◆ Exercise directions ◆
Your result should be every line of the records below that contains the word "build".

◆ The input ◆
================

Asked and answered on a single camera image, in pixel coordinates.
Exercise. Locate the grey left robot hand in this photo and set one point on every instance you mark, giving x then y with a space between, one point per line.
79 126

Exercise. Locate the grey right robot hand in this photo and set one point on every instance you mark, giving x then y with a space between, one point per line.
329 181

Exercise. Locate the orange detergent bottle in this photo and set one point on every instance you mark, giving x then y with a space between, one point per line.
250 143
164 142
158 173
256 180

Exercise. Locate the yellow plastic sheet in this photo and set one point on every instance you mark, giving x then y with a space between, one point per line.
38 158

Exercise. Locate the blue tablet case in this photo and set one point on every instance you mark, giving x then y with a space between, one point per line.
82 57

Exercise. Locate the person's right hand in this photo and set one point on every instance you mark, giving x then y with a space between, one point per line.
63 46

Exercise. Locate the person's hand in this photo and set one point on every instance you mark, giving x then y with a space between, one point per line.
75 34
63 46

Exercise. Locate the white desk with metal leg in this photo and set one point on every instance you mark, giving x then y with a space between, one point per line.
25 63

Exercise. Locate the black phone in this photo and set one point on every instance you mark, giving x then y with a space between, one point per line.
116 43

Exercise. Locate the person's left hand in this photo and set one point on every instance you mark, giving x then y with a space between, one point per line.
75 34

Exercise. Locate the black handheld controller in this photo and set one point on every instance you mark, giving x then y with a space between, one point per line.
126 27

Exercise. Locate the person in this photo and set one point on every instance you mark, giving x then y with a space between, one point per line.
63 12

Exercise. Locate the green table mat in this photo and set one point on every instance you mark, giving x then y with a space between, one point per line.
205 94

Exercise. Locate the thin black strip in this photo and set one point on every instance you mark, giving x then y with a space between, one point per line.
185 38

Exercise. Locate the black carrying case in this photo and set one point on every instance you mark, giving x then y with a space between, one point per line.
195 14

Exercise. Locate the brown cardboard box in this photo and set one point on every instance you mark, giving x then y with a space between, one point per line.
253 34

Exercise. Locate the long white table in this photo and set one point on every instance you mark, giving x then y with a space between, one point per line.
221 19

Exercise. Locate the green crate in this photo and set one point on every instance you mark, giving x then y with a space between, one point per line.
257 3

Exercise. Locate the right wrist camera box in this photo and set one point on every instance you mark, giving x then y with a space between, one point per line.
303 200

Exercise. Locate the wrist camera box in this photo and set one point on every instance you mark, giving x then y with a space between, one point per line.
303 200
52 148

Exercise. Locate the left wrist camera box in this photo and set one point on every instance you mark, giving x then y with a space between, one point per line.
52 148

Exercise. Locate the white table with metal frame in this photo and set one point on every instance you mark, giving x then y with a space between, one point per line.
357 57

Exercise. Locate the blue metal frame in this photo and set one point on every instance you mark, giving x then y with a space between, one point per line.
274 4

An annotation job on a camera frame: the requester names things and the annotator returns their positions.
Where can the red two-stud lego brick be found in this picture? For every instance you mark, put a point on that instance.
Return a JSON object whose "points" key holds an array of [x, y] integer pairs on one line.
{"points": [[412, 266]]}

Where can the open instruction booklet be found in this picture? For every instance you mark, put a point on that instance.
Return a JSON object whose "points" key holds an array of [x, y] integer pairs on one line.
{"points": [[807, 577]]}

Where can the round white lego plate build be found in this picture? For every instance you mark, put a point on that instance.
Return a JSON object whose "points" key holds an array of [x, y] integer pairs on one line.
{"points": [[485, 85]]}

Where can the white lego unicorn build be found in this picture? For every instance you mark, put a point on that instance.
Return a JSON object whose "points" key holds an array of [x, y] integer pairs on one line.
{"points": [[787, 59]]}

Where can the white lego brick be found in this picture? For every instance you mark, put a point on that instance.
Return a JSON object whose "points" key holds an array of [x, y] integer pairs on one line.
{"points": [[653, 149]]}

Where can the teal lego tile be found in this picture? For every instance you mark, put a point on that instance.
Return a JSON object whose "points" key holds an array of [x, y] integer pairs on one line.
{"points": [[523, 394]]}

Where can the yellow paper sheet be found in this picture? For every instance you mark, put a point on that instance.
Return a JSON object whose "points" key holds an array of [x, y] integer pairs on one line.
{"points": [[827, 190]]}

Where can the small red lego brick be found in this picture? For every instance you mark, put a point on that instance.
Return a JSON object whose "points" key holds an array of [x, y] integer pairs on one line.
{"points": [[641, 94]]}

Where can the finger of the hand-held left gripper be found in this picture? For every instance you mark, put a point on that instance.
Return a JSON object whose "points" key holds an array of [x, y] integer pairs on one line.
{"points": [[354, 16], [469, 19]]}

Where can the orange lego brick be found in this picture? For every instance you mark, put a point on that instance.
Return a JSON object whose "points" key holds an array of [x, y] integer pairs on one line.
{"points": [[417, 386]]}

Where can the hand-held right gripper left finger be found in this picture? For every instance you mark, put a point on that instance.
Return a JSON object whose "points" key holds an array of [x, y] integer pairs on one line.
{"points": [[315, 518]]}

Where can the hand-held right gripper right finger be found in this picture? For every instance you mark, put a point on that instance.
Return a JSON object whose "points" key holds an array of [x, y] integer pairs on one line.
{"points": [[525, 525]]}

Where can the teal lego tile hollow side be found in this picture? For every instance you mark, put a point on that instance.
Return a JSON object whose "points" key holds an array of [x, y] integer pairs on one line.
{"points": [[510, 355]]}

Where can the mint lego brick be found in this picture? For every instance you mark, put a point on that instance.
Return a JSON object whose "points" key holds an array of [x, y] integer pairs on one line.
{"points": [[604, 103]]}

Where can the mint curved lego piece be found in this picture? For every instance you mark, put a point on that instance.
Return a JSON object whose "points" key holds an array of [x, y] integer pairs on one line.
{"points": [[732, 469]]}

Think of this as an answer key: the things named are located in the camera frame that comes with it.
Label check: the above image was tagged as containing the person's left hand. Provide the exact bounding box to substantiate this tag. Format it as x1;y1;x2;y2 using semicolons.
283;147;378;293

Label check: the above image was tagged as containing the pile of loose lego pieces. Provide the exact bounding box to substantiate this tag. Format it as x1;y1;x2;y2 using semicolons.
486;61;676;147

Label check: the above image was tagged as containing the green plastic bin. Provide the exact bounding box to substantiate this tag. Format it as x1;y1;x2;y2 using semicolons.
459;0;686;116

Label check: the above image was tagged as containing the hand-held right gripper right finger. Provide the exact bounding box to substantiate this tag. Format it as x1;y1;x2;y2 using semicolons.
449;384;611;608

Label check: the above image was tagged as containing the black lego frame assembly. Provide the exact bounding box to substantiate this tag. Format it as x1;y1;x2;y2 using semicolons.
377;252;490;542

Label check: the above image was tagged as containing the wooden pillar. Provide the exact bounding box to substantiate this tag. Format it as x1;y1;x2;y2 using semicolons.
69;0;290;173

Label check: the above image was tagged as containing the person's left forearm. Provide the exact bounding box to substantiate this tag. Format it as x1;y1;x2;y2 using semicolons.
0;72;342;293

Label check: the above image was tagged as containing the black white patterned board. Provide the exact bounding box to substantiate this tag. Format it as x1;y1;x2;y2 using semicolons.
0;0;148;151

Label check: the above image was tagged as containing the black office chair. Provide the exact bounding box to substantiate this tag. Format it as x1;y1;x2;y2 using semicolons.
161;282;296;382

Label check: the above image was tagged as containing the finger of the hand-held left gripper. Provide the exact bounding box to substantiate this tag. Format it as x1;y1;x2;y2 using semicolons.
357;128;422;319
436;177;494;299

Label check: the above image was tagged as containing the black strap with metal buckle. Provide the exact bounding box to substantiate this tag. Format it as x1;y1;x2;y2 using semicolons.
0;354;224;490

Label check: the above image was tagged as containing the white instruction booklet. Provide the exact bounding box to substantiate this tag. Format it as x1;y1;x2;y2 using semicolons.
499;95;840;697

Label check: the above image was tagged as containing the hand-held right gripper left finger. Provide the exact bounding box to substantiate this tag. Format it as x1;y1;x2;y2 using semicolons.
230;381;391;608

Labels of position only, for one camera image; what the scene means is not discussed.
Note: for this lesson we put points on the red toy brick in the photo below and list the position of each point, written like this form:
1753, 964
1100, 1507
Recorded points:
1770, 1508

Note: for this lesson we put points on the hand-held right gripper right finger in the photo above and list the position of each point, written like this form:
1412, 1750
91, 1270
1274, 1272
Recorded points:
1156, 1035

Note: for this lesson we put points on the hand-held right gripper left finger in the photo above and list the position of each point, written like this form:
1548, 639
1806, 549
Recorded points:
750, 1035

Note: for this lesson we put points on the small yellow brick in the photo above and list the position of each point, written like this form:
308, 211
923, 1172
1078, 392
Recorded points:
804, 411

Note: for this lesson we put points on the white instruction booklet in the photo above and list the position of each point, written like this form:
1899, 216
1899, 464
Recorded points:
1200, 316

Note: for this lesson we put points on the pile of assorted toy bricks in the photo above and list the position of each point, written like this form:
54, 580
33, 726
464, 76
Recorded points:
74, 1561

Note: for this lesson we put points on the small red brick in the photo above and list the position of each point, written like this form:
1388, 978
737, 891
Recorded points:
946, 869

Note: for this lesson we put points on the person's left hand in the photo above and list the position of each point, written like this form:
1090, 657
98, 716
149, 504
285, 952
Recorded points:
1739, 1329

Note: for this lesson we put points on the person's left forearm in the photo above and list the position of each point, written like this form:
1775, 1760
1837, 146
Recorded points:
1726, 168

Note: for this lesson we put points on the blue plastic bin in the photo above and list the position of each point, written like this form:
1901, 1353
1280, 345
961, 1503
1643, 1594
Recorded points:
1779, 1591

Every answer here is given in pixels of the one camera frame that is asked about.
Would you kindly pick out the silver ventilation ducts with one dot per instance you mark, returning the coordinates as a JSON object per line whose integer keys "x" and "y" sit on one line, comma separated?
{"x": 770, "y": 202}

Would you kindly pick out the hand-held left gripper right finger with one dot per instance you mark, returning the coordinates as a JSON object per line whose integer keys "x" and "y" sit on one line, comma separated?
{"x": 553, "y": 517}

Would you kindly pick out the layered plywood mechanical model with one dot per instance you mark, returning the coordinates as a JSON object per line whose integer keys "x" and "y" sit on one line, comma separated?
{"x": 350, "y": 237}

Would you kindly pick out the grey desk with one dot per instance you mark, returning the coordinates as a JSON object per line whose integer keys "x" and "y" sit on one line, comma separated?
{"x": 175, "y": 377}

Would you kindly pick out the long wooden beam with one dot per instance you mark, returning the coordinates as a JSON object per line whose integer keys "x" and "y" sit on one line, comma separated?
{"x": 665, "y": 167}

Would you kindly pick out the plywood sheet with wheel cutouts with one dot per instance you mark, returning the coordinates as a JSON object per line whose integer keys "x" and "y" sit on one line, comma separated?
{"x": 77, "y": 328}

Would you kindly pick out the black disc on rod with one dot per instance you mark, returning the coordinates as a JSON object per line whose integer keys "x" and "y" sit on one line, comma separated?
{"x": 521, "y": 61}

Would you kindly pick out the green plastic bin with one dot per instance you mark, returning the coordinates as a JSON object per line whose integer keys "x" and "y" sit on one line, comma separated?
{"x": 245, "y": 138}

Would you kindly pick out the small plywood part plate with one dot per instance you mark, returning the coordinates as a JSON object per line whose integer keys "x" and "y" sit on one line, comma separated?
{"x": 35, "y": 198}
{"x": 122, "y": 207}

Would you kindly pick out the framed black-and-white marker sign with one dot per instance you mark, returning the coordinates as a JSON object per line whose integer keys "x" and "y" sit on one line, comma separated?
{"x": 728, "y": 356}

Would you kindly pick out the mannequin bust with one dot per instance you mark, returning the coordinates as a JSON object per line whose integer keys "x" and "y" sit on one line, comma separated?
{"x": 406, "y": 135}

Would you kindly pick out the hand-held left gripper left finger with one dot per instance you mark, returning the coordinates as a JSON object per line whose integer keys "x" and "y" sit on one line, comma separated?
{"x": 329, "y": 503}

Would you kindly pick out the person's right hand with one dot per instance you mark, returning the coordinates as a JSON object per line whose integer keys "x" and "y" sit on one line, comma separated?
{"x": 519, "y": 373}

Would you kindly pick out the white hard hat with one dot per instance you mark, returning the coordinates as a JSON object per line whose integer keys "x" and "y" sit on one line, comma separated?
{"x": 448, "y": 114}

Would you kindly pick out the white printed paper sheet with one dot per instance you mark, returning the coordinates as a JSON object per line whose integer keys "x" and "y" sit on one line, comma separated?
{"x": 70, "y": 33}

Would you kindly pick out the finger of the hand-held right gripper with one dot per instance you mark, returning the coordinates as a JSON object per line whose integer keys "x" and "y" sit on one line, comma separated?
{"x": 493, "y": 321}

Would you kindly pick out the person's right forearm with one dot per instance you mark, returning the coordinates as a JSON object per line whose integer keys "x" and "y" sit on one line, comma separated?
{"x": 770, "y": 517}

================

◆ Result of the exercise ◆
Where can the round white lego plate build be found in this picture? For every instance you mark, put a point on that instance.
Where can the white lego unicorn build be found in this picture? For every instance you mark, put a point on that instance.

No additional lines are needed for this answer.